* _YOUR INSTRUCTIONS_
Within the material below, transcribe exactly the lines from the one holding "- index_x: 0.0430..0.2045" through the one holding "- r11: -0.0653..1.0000", keeping both ends and skipping the rest.

* _RECORDS SHOWN_
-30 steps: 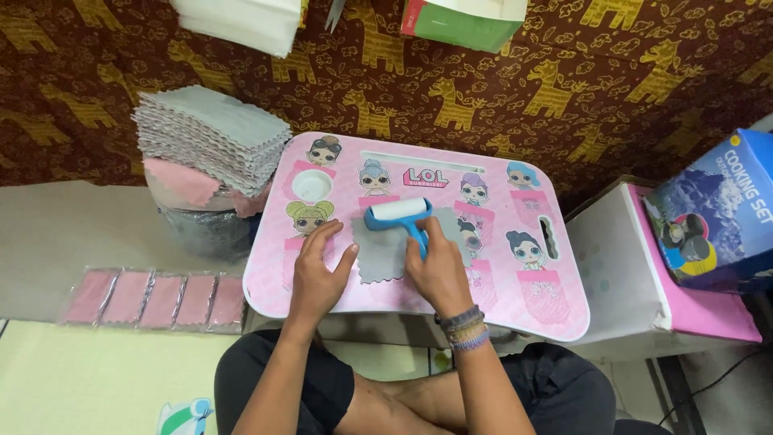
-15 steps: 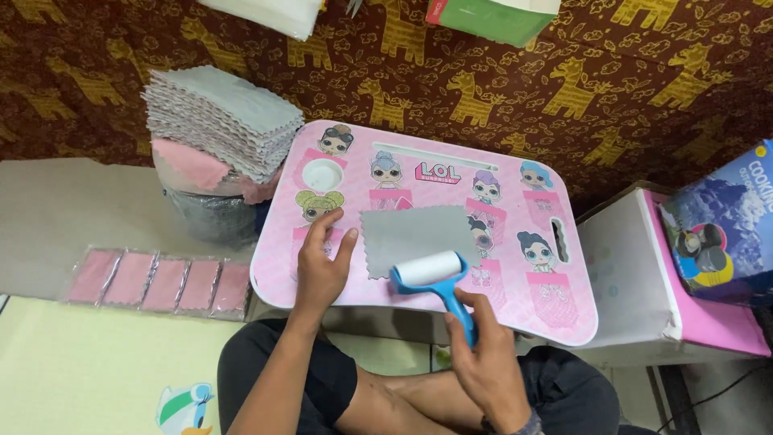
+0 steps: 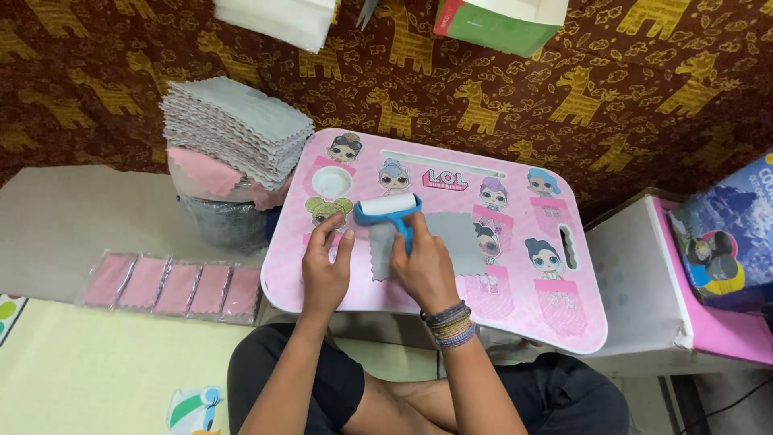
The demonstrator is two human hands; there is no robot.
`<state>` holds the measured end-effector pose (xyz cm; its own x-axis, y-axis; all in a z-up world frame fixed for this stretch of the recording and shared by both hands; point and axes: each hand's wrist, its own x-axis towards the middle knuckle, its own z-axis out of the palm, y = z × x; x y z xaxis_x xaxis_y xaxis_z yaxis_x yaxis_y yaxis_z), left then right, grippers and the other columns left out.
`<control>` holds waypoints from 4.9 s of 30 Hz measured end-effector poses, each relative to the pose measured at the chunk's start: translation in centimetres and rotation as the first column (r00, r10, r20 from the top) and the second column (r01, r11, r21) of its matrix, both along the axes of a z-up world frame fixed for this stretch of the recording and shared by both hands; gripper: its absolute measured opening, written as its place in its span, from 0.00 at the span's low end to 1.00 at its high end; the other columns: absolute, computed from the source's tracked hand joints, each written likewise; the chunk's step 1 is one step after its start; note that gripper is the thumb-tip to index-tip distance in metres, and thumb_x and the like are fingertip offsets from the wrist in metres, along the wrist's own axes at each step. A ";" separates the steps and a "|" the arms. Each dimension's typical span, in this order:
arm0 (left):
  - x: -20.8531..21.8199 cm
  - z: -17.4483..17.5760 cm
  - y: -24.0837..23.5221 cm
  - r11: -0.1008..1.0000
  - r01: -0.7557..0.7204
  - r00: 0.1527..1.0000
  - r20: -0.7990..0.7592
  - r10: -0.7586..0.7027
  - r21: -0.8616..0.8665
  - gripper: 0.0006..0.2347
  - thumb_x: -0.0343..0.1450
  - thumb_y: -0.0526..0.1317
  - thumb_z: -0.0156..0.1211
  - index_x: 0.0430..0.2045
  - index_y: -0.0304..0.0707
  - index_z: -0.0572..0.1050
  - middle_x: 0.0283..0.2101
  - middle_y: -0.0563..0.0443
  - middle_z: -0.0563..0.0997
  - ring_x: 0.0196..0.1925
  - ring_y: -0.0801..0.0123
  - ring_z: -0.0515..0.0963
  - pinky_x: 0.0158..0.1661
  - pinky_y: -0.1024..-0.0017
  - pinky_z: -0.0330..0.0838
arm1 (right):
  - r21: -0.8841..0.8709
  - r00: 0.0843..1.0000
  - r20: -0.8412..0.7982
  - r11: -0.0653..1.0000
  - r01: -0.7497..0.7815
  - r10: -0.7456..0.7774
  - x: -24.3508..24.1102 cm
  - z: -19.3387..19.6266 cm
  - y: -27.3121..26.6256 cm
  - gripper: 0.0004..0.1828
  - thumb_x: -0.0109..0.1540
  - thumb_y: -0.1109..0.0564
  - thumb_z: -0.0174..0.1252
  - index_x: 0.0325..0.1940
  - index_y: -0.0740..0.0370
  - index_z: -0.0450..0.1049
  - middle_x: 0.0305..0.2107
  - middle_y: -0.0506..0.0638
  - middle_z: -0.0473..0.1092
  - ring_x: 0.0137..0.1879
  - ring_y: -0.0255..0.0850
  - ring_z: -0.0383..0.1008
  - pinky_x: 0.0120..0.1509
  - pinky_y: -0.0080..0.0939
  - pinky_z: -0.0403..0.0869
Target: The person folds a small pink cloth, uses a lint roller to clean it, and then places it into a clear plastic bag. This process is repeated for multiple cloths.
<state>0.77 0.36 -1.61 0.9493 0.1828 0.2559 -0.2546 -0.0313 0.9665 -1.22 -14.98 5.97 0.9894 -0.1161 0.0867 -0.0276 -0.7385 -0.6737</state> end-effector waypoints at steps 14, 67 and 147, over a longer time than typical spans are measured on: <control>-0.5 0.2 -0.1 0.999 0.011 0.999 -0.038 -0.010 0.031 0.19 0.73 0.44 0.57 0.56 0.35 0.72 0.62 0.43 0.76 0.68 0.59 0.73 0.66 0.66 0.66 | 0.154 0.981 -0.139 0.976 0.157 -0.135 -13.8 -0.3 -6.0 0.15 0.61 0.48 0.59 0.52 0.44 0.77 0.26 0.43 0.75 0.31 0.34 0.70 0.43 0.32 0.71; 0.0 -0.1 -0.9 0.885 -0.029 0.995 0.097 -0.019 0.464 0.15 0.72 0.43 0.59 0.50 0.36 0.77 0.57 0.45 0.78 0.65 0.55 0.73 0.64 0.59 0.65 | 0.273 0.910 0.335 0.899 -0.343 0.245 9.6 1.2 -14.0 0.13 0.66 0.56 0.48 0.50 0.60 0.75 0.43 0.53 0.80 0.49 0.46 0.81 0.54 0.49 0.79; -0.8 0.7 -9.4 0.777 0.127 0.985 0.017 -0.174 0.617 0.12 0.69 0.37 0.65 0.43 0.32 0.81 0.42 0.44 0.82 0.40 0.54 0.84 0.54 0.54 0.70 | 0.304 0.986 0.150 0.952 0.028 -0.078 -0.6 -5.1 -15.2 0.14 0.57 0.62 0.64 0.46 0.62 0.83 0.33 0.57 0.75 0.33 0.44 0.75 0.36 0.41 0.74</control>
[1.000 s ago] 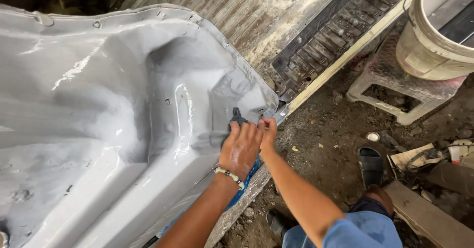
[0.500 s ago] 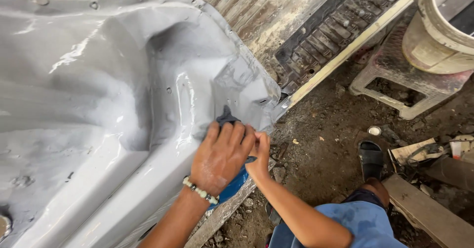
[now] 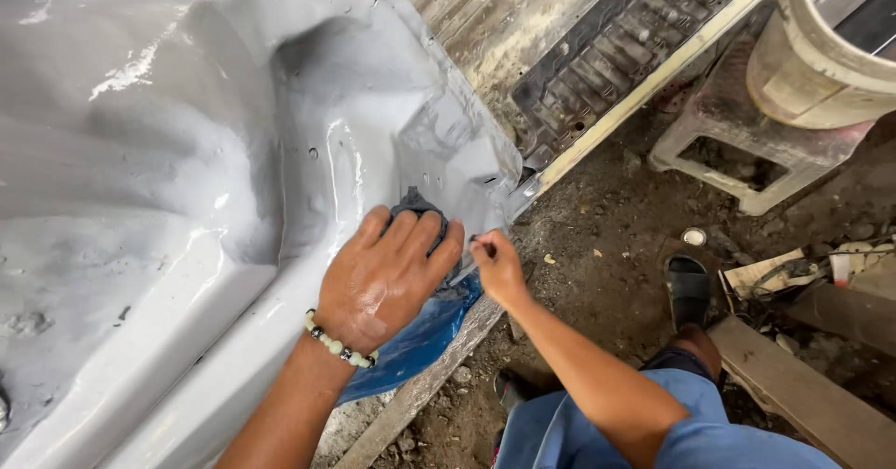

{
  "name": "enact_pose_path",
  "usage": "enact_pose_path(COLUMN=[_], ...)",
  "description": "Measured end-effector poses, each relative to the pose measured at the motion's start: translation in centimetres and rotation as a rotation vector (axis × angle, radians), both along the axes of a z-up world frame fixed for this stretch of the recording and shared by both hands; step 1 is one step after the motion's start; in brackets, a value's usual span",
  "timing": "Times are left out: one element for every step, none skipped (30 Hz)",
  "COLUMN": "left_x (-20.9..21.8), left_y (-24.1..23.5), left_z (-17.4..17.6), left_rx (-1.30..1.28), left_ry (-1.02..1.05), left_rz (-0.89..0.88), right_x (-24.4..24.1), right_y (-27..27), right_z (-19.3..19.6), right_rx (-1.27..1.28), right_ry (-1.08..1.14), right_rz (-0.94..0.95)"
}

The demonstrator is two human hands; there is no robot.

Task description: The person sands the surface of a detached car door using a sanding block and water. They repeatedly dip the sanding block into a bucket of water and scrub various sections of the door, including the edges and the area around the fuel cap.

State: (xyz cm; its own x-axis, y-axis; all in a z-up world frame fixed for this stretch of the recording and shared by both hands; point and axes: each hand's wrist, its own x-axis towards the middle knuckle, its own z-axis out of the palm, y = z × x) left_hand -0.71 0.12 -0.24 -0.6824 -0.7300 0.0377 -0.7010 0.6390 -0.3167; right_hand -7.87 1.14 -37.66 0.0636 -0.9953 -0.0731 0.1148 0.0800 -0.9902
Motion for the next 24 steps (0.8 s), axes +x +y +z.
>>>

* _WRITTEN ANSWER_
  - index_x: 0.0430..0.2045
  - index_y: -0.0304..0.0707
  - index_z: -0.0572..0.1050
  - middle_x: 0.0283..0.2101
  - middle_y: -0.0563..0.0443
  - middle_z: -0.0563..0.0997
  - ring_x: 0.0196..0.1925
  - ring_y: -0.0801..0.0123
  - ring_z: -0.0515..0.0963
  - pinky_x: 0.0158..0.1661
  - pinky_y: -0.1024..-0.0017
  - pinky_z: -0.0330..0.0838
arm1 (right):
  - r21: -0.8841..0.8709
  - r00: 0.0843..1.0000
  - r20: -0.8412..0.7982
  - r11: -0.0653..1.0000

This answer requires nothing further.